Maurizio Tramonte in unimmagine di quattro anni fa, durante lincidente probatorio
04/03/2009Grandi assenti in questo processo, l'ennesimo, per la strage di piazza della Loggia sono stati finora i sei imputati, Delfo Zorzi, Carlo Maria Maggi, Maurizio Tramonte, Pino Rauti, Giovanni Maifredi e Francesco Delfino. Ma ieri Maurizio Tramonte ha invertito la tendenza: alle 9 è arrivato puntuale in aula e, con il permesso della corte, si è seduto nel primo banco tra i difensori, gli avvocati Mita Mascialino e Elena Bellogini.
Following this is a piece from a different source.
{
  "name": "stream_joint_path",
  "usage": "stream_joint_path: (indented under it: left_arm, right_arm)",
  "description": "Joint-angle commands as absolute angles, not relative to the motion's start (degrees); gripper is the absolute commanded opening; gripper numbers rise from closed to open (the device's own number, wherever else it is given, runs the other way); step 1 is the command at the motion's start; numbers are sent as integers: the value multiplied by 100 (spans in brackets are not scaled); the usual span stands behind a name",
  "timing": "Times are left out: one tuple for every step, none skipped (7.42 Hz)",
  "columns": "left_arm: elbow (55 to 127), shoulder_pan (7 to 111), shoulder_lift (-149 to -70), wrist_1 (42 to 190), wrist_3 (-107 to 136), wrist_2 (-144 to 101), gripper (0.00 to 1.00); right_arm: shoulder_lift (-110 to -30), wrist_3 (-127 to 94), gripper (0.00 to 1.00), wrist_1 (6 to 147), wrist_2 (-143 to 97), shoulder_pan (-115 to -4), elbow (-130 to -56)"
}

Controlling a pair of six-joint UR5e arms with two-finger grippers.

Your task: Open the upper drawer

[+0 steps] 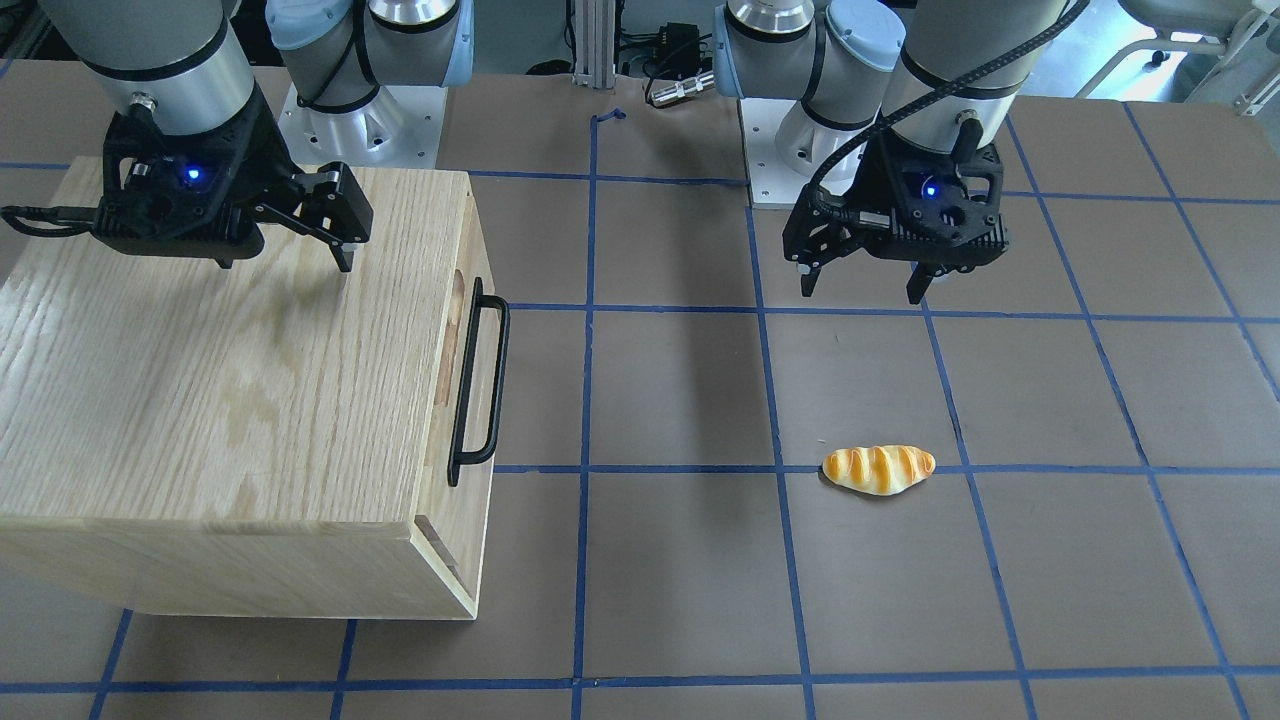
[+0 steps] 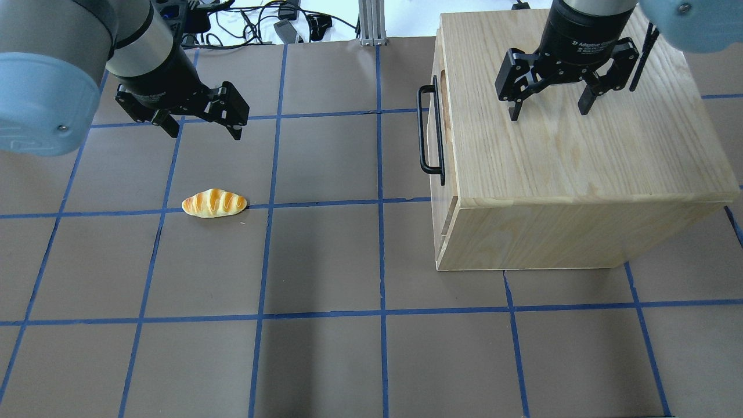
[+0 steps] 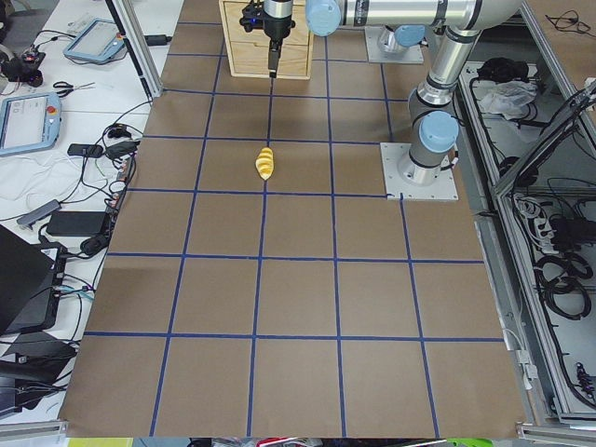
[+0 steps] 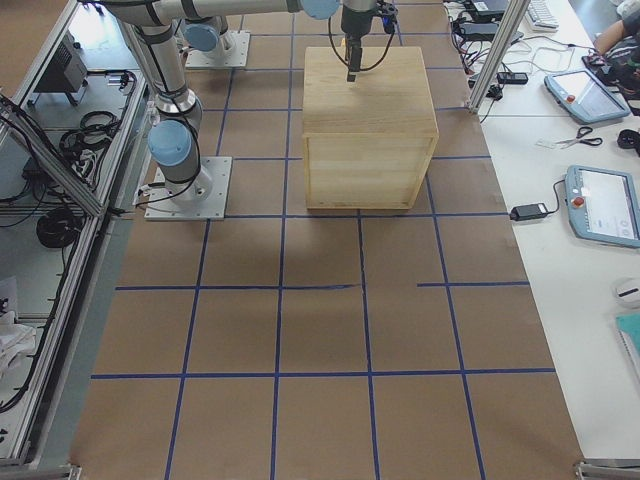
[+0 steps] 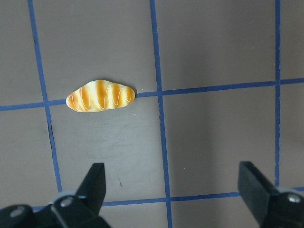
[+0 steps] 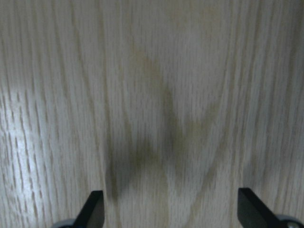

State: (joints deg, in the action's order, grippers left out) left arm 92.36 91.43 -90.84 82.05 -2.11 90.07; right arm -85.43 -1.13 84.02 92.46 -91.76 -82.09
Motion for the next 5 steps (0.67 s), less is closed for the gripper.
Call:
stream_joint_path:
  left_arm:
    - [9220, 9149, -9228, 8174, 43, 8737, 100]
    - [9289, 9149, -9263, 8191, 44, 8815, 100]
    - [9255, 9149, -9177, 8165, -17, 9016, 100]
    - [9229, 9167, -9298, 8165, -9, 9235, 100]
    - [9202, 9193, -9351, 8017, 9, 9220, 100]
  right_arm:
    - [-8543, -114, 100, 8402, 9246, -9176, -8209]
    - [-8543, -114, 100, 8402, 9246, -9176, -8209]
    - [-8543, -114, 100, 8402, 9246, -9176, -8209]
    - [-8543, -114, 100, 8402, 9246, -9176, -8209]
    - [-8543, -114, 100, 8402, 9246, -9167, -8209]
DETENUTO per altro reato nel carcere di Cremona, ieri Tramonte, informatore dei servizi con il nome in codice di «Fonte Tritone», ha scelto di essere presente e l'impressione è che non si tratti di un'apparizione sporadica. Non è intervenuto, non ha chiesto la parola, ma ha ascoltato per l'intera mattina le testimonianze dei testi chiamati dai pm Roberto Di Martino e Francesco Piantoni per ricostruire l'ambiente ordinovista veneto degli anni Settanta. L'ambiente a cui Tramonte ha attribuito, per poi ritrattare, l'organizzazione della strage che il 28 maggio 1974 in piazza della Loggia si portò via la vita di otto persone. Nessuno dei testi sentiti ieri conosceva Tramonte, nessuno l'aveva mai visto prima.
Nemmeno Patrizia Romani, la figlia del direttore d'albergo Giangastone. A Patrizia Romani è stato mostrato l'imputato, lei lo ha fissato con attenzione, ma ha precisato di non averlo mai visto prima. Nell'appartamento di Romani a Abano Terme, Tramonte, come sostenuto dall'accusa, colloca una serie di incontri in cui si sarebbe decisa l'organizzazione della strage bresciana. Tramonte ha raccontato che nell'abitazione (lui aspettava fuori perchè accompagnava Maurizio Zotto) c'era ospite anche una zia, con un braccio ingessato. Patrizia Romani ieri mattina in aula ha fatto risalire il trasferimento della sua famiglia da Venezia a Padova alla fine del 1973 e ha anche ricordato che in casa restò nei mesi successivi zia Sara per la riabilitazione, dopo essere stata investita da un autobus. «Non ricordo se aveva un braccio ingessato» ha ricordato la donna che ha pure raccontato di incontri di partito che si tenevano nell'abitazione del padre, ma senza ricordare con precisione chi vi partecipasse.
Non ha mai conosciuto Tramonte nemmeno Giorgio Barbaro, padovano, iscritto al Msi nel '48, e nel centro studi Ordine Nuovo dal '56 al '69, fino al rientro nel partito con la sgeretria di Giorgio Almirante. Barbaro ha conosciuto Romani, Carlo Digilio, Delfo Zorzi, Carlo Maria Maggi, Martino Siciliano, Marcello Soffiati, ma in aula ha precisato di non aver mai avuto «conoscenza diretta di attività illecite di Ordine nuovo» anche se ha ammesso che «chi restò in Ordine nuovo dopo la riammissione al Movimento sociale, credo che volesse forzare la mano». Barbaro non ha precisato la sua affermazione. Per l'accusa la strage di Brescia è il risultato dell'aver forzato la mano.